Death is final, death is cruel, death takes care of many questions while simultaneously leaving many eternally unanswered. Death closes many doors and yet at the same time may open others.  But I think what death does more then anything, more then making us aware of our own mortality is make us aware of our relationship with divinity.

On the one hand it makes me realize how trivial individuals are in the big picture but paradoxically at the same time it can also highlight how one person can be someone’s whole world. What death does most of all is point out how helpless we are in front of divinity. You don’t choose when you are born, you don’t die at a time of your choice and the in between is just an interlude. It makes me realize how I view god is not important for God but the be-all-end-all for me. I can rant and rave and curse and fume and view the higher presence as someone with a sadistic sense of humor who perversely can have a new baby or a new lease of life grace one person while ensuring another from the same family falls prey to death but and this is the big BUT this in the long run wont change the outcome.

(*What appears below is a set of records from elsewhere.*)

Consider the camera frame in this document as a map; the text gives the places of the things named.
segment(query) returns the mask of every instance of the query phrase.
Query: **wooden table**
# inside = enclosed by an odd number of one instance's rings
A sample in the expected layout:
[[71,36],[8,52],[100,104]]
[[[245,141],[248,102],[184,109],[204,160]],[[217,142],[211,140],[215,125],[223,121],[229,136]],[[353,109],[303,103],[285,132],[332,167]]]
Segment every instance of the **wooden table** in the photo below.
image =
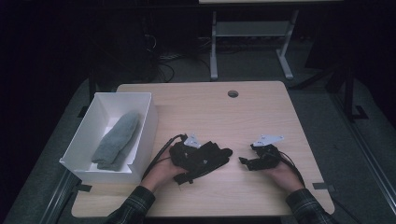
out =
[[[257,158],[249,145],[261,134],[283,135],[274,145],[288,154],[306,187],[324,209],[333,203],[322,183],[311,148],[282,82],[207,82],[121,85],[119,92],[152,92],[159,112],[153,156],[172,137],[192,134],[233,150],[230,162],[209,175],[179,186],[171,182],[156,192],[149,217],[250,217],[289,215],[286,194],[260,172],[250,172],[238,157]],[[232,98],[229,91],[237,91]],[[72,208],[75,217],[105,217],[129,196],[134,185],[91,184],[80,191]]]

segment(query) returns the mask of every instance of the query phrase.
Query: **person's right hand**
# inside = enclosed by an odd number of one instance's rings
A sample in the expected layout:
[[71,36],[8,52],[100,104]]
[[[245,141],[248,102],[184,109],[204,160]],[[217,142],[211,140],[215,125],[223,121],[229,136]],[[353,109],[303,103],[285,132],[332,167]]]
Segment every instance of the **person's right hand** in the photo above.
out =
[[288,194],[298,189],[304,189],[304,185],[300,182],[297,175],[284,162],[280,162],[277,167],[262,170],[263,173],[269,175],[282,189]]

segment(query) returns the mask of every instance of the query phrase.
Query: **hand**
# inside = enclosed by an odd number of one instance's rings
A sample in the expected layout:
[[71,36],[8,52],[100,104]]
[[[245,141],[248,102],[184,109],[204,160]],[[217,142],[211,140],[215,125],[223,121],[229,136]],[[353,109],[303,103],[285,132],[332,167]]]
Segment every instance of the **hand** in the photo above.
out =
[[173,179],[175,175],[187,172],[187,170],[179,166],[175,166],[172,163],[169,148],[163,152],[161,157],[158,159],[157,164],[152,167],[148,175],[140,183],[140,186],[145,187],[151,192],[155,192],[160,186]]
[[304,189],[304,185],[300,182],[297,175],[282,161],[277,165],[277,167],[262,170],[262,172],[269,175],[288,194],[291,194],[298,189]]

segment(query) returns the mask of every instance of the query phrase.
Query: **metal stand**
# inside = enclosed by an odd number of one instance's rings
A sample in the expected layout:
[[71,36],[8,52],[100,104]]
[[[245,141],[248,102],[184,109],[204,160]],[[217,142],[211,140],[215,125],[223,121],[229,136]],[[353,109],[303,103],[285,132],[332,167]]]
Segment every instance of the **metal stand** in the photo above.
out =
[[287,79],[293,79],[286,51],[291,40],[299,10],[294,10],[289,21],[217,21],[216,11],[212,21],[212,50],[210,52],[210,80],[219,78],[216,58],[217,36],[284,36],[285,41],[281,49],[276,50],[283,73]]

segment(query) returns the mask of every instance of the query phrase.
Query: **person's left hand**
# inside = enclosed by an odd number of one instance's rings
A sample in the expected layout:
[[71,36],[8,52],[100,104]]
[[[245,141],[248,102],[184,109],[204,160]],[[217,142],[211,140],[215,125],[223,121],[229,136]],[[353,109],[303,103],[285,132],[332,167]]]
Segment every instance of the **person's left hand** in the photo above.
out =
[[175,175],[179,175],[182,173],[186,173],[187,170],[175,166],[171,159],[169,148],[167,148],[161,157],[158,159],[158,162],[152,167],[148,175],[142,180],[140,186],[145,187],[151,192],[155,192],[160,186],[173,179]]

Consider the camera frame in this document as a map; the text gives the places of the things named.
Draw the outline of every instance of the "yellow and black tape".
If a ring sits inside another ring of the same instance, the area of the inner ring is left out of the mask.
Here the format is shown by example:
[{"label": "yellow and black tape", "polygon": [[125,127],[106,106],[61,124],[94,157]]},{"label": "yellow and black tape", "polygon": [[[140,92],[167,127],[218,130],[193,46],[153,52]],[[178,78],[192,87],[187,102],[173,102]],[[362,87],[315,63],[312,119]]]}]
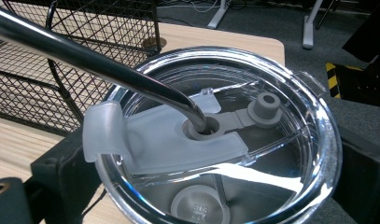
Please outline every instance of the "yellow and black tape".
[{"label": "yellow and black tape", "polygon": [[330,96],[334,98],[341,98],[335,68],[335,64],[326,63],[327,77],[329,79]]}]

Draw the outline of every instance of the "table surface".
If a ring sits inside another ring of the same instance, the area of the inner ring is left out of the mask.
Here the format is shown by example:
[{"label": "table surface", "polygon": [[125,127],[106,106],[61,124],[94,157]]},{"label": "table surface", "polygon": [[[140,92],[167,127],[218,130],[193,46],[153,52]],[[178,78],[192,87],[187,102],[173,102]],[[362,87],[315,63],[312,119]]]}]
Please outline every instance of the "table surface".
[{"label": "table surface", "polygon": [[[254,35],[184,27],[160,23],[160,36],[166,40],[162,52],[194,46],[222,46],[243,49],[275,60],[284,65],[283,44],[275,39]],[[25,181],[31,176],[30,163],[63,138],[9,120],[0,119],[0,178],[16,176]],[[100,187],[92,201],[102,192]],[[99,202],[84,223],[129,223],[109,197]]]}]

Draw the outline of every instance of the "lid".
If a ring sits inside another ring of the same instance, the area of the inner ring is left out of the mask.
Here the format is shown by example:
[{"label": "lid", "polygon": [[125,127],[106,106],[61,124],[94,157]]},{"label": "lid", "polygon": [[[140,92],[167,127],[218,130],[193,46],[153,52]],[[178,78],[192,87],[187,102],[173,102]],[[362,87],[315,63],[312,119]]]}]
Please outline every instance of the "lid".
[{"label": "lid", "polygon": [[86,160],[133,222],[304,221],[331,194],[339,134],[299,75],[215,47],[167,52],[136,69],[190,96],[213,132],[121,87],[87,111]]}]

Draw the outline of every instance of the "gray floor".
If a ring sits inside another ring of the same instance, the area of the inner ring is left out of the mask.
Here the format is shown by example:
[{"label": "gray floor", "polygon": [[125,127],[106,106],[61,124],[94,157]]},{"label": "gray floor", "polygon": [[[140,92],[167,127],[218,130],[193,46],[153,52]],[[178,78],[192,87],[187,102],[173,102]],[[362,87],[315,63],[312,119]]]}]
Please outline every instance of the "gray floor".
[{"label": "gray floor", "polygon": [[[302,48],[303,18],[311,9],[248,2],[240,10],[229,9],[218,30],[275,38],[285,46],[286,67],[292,71],[306,71],[327,87],[326,63],[338,63],[365,68],[366,63],[342,49],[347,39],[366,20],[366,15],[337,11],[329,13],[321,28],[315,31],[315,46]],[[160,21],[206,28],[217,9],[205,13],[188,7],[160,7]],[[320,12],[316,21],[321,18]],[[380,107],[363,105],[324,97],[339,125],[380,146]],[[313,217],[311,223],[355,223],[334,200],[328,200]]]}]

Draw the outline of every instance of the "wire rack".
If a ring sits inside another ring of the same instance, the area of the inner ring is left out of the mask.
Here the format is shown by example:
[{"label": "wire rack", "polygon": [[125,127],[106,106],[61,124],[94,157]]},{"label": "wire rack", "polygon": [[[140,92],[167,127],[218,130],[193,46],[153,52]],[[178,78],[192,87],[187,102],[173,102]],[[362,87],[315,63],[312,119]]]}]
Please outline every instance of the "wire rack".
[{"label": "wire rack", "polygon": [[[17,0],[0,7],[128,66],[161,50],[155,2]],[[66,135],[111,87],[98,77],[0,40],[0,117]]]}]

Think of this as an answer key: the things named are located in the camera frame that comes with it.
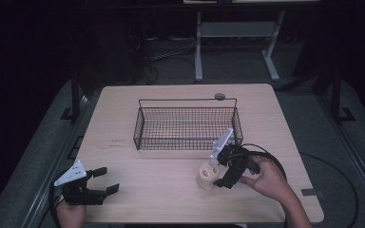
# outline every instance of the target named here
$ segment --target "metal frame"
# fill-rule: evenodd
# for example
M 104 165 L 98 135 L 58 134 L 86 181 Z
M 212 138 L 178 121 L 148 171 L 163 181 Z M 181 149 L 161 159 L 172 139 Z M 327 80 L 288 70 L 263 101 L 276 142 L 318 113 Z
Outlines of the metal frame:
M 285 10 L 281 10 L 275 22 L 203 22 L 201 12 L 198 11 L 195 80 L 197 82 L 203 80 L 201 58 L 202 37 L 270 37 L 271 43 L 266 50 L 262 51 L 262 57 L 272 81 L 278 81 L 279 75 L 271 57 L 279 35 L 284 13 Z
M 70 79 L 71 90 L 72 90 L 72 108 L 66 108 L 61 116 L 61 120 L 71 120 L 71 124 L 75 124 L 80 115 L 80 94 L 79 85 L 76 73 L 74 73 Z

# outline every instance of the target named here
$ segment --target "small object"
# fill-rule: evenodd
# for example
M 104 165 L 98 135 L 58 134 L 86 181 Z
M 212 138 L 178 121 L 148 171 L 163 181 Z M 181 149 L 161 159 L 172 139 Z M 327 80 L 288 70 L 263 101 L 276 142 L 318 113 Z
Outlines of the small object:
M 216 159 L 218 157 L 218 154 L 224 148 L 232 133 L 233 133 L 233 128 L 230 127 L 227 129 L 226 133 L 224 133 L 216 141 L 213 142 L 212 146 L 213 154 L 210 155 L 211 159 Z
M 314 188 L 301 189 L 301 193 L 303 197 L 316 196 L 317 191 Z
M 226 96 L 222 93 L 217 93 L 215 94 L 215 99 L 218 101 L 223 101 L 224 99 L 226 99 Z
M 219 178 L 220 170 L 218 165 L 211 161 L 204 161 L 197 176 L 197 184 L 203 190 L 213 188 L 213 182 Z

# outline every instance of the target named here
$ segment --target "black wire basket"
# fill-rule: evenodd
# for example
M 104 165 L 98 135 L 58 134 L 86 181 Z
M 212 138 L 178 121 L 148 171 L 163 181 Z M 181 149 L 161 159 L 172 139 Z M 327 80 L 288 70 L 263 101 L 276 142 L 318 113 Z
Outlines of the black wire basket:
M 212 150 L 213 142 L 229 128 L 233 134 L 227 143 L 241 144 L 236 104 L 237 99 L 141 99 L 133 137 L 136 148 Z

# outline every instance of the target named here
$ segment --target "table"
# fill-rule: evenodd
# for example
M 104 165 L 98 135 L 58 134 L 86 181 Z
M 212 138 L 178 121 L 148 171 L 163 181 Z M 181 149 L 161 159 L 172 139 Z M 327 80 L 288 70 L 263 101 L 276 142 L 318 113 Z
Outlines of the table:
M 269 85 L 136 85 L 103 89 L 87 128 L 77 160 L 85 168 L 107 167 L 106 175 L 92 179 L 90 189 L 104 190 L 115 183 L 120 191 L 103 205 L 88 206 L 87 222 L 119 223 L 244 223 L 281 222 L 280 205 L 250 187 L 202 190 L 196 183 L 207 150 L 137 150 L 133 134 L 138 100 L 213 98 L 223 93 L 237 98 L 244 143 L 255 143 L 272 153 L 285 168 L 288 181 L 312 222 L 323 220 L 316 196 L 296 144 Z

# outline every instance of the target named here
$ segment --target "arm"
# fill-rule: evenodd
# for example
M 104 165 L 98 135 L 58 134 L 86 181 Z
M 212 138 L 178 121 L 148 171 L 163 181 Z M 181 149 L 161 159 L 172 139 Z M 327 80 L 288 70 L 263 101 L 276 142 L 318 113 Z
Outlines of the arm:
M 56 211 L 61 228 L 83 227 L 86 217 L 85 205 L 70 205 L 63 200 L 58 205 Z
M 265 197 L 278 201 L 282 205 L 290 228 L 312 227 L 300 199 L 278 167 L 265 158 L 252 157 L 251 159 L 260 168 L 259 176 L 256 179 L 241 177 L 239 182 L 247 184 Z

All it would do would be to make me bitter and cynical without anything else changing in the least. Or I can view god as a benign presence who knows better then me what is good for me, an omnipotent being who must be appear cruel at times in order to be kind in manners that my wit cannot comprehend, in short a god my mother believes in, one I want nay yearn to believe in. and after all this time how much I believe and what I believe are very grey but I do know that I need to believe in the benign version for if I don’t what is there to hold on to when everything fails. Like everyone else belief at times is a yearning of the inner child inside all of us, one that never grows up, for someone else, a grownup to take care of life’s problems after a certain point. Whatever the rationalization, I need god more then he needs me and that’s a starting point if nothing else, no?